Friday, October 30, 2009

Close to a Health Reform Score

I was wrong when I thought that President Obama would be carrying th ball much on health reform. It seems that Harry and Nancy making all the plays, and Obama is staying mostly on the sidelines. And it looks like health reform efforts are inside the ten yard line and driving in for a possible touchdown. The recent CBO scoring of the House health bill (see below), while only preliminary, gives some momentum to advocates. However, the devil is in the details and with almost 2000 pages to read, that is a LOT of details.

However, the CBO report's conclusion raises doubts about promises that the public option would provide a lower cost alternative for consumers. It also raises doubts about the effectiveness since only 6 million people would enroll in the plan (hardly a government take over).

On page 6:
Roughly one-fifth of the people purchasing coverage through the exchanges would enroll in the public plan, meaning that total enrollment in that plan would be about 6 million.

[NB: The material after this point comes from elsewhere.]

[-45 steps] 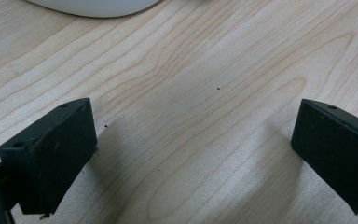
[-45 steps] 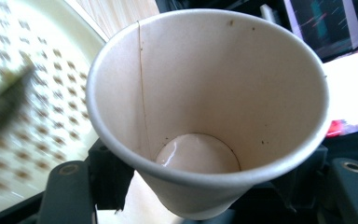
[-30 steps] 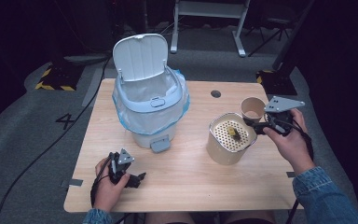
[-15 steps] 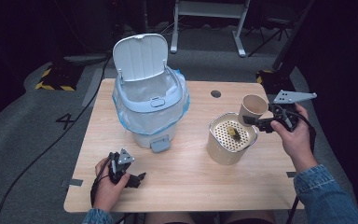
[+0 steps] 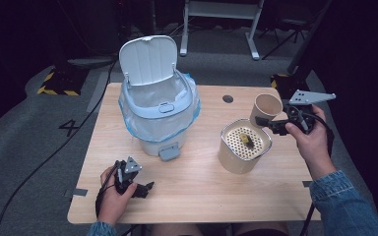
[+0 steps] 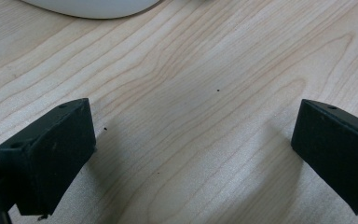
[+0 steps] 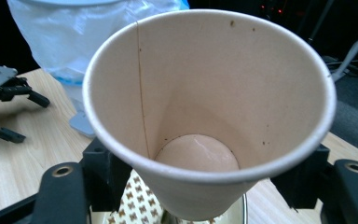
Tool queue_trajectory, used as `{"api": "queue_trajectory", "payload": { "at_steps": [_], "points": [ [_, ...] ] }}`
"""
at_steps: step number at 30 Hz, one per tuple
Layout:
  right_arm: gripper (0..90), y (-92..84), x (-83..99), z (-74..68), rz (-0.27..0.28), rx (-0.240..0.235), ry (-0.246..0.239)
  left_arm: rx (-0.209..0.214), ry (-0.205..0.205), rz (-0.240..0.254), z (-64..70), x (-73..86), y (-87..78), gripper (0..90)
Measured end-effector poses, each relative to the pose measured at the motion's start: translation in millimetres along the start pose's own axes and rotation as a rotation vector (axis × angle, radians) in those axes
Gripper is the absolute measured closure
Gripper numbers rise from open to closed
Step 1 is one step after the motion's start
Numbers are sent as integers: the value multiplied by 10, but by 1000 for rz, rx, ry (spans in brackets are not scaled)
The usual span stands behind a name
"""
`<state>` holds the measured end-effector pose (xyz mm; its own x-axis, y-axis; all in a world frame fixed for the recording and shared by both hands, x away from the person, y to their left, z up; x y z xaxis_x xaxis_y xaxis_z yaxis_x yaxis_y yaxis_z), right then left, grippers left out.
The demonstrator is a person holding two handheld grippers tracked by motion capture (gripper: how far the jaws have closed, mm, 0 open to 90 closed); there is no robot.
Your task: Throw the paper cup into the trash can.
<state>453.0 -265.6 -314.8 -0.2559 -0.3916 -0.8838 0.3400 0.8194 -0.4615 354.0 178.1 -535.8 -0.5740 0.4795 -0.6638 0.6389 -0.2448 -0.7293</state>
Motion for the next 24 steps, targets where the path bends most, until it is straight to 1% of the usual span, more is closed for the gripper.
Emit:
{"api": "queue_trajectory", "payload": {
  "at_steps": [2, 6, 10, 15, 18, 21, 24],
  "points": [
    [305, 28, -63, -11, 2, -8, -10, 0, 1, 0, -1, 0, 0, 1],
    [304, 110, -210, -43, 13, -41, -16, 0, 1, 0, -1, 0, 0, 1],
    [304, 192, -392, -66, 17, -63, -33, 0, 0, -1, 0, 1, 0, 1],
    [304, 279, -624, -105, 11, -75, -55, 0, 1, 0, -1, 0, 0, 1],
    [304, 351, -770, -153, 16, -85, -68, 6, -1, 0, 0, -6, 7, 1],
    [304, 445, -899, -199, 21, -96, -71, 6, -6, 1, 4, -11, 12, 1],
    [303, 563, -1009, -221, 7, -94, -79, 5, -2, 2, 0, -11, 12, 1]
  ]
}}
Point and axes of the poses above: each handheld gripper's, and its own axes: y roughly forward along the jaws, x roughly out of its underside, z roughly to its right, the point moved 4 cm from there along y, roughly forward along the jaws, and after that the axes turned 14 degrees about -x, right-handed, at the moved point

That estimate of enrollment reflects CBO’s assessment that a public plan paying negotiated rates would attract a broad network of providers but would typically have premiums that are somewhat higher than the average premiums for the private plans in the exchanges. The rates the public plan pays to providers would, on average, probably be comparable to the rates paid by private insurers participating in the exchanges. The public plan would have lower administrative costs than those private plans but would probably engage in less management of utilization by its enrollees and attract a less healthy pool of enrollees. (The effects of that “adverse selection” on the public plan’s premiums would be only partially offset by the “risk adjustment” procedures that would apply to all plans operating in the exchanges.)
At the end of the CBO's summary is a strong a warning from the usually cautious CBO that this bill will only be deficit neutral is if it's followed strictly to the letter:
Those longer-term projections assume that the provisions of H.R. 3962 are enacted and remain unchanged throughout the next two decades, which is often not the case for major legislation. For example, the “sustainable growth rate” mechanism governing Medicare’s payments to physicians has frequently been modified to avoid reductions in those payments, and legislation to do so again is currently under consideration in the Congress. The bill would put into effect (or leave in effect) a number of procedures that might be difficult to maintain over a long period of time. It would leave in place the 21 percent reduction in the payment rates for physicians currently scheduled for 2010. At the same time, the bill includes a number of provisions that would constrain payment rates for other providers of Medicare services. In particular, increases in payment rates for many providers would be held below the rate of inflation (in expectation of ongoing productivity improvements in the delivery of health care).
It really seems more like politics as usual with healthcare reform, and it is only going to get worse as the the House and Senate versions get amended to gain votes and then are eventually reconciled. Whatever finally lands on the President's desk may be a far cry from what we had been expecting.